--- START ---

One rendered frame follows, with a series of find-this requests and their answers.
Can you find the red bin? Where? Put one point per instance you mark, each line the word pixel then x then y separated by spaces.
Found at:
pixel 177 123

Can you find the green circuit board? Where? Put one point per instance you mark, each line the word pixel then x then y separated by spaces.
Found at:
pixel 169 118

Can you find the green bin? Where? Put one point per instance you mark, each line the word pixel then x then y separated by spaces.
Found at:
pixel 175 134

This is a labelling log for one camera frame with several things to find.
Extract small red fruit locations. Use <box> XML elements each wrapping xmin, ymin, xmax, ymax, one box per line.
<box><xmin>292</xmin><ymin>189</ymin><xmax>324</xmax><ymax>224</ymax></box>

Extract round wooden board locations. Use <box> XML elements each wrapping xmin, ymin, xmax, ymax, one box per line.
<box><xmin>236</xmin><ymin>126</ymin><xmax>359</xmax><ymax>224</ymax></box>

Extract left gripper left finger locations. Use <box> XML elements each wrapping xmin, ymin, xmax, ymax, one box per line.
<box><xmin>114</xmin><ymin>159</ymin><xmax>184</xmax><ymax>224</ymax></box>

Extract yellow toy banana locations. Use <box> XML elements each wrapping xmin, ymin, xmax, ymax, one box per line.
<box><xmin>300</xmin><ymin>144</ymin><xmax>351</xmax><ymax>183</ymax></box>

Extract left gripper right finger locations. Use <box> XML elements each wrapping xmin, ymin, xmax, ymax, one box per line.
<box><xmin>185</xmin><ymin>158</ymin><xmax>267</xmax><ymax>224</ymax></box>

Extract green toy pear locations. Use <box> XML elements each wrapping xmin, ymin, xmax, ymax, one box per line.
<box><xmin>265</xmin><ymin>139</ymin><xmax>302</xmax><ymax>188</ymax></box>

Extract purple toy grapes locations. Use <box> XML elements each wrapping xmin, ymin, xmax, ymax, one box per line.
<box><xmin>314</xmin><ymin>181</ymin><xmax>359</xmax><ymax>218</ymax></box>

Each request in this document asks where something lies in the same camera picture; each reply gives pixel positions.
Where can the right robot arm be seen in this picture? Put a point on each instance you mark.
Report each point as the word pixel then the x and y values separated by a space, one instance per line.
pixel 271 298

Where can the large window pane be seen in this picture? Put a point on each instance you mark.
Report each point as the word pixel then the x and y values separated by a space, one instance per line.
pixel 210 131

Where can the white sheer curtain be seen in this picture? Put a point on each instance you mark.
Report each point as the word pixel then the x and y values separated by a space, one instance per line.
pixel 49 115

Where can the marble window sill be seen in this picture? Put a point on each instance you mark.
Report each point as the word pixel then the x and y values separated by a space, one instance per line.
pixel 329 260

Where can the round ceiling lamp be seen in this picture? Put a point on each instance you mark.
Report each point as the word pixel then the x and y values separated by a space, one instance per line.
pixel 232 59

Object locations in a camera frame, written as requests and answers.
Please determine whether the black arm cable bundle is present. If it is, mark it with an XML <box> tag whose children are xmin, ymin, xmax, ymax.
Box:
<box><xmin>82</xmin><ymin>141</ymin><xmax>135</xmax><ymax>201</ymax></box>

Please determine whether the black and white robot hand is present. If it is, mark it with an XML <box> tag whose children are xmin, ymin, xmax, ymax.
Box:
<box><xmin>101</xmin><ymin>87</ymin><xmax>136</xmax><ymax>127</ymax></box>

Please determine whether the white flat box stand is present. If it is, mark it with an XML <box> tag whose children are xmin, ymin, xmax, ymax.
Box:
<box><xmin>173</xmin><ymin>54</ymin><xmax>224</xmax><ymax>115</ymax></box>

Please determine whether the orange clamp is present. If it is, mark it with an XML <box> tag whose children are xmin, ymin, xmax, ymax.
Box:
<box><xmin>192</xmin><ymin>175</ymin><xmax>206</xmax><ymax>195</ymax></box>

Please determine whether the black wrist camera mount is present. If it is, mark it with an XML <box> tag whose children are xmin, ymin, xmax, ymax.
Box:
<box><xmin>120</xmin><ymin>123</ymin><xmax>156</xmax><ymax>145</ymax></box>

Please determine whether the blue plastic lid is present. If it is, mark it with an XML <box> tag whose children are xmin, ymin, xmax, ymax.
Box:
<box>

--- END ---

● **YOUR INSTRUCTIONS**
The expected output is each line of the records above that includes the word "present".

● **SOLVED EXERCISE**
Please determine whether the black arm cable bundle is present. If it is, mark it with an XML <box> tag whose children are xmin, ymin, xmax, ymax.
Please determine whether the black and white robot hand is present. If it is, mark it with an XML <box> tag whose children are xmin, ymin, xmax, ymax.
Please determine whether the white flat box stand is present. If it is, mark it with an XML <box> tag whose children are xmin, ymin, xmax, ymax.
Please determine whether the orange clamp is present. If it is, mark it with an XML <box> tag whose children are xmin, ymin, xmax, ymax.
Please determine whether the black wrist camera mount is present. If it is, mark it with an XML <box> tag whose children are xmin, ymin, xmax, ymax.
Please determine whether the blue plastic lid is present. If it is, mark it with an XML <box> tag whose children are xmin, ymin, xmax, ymax.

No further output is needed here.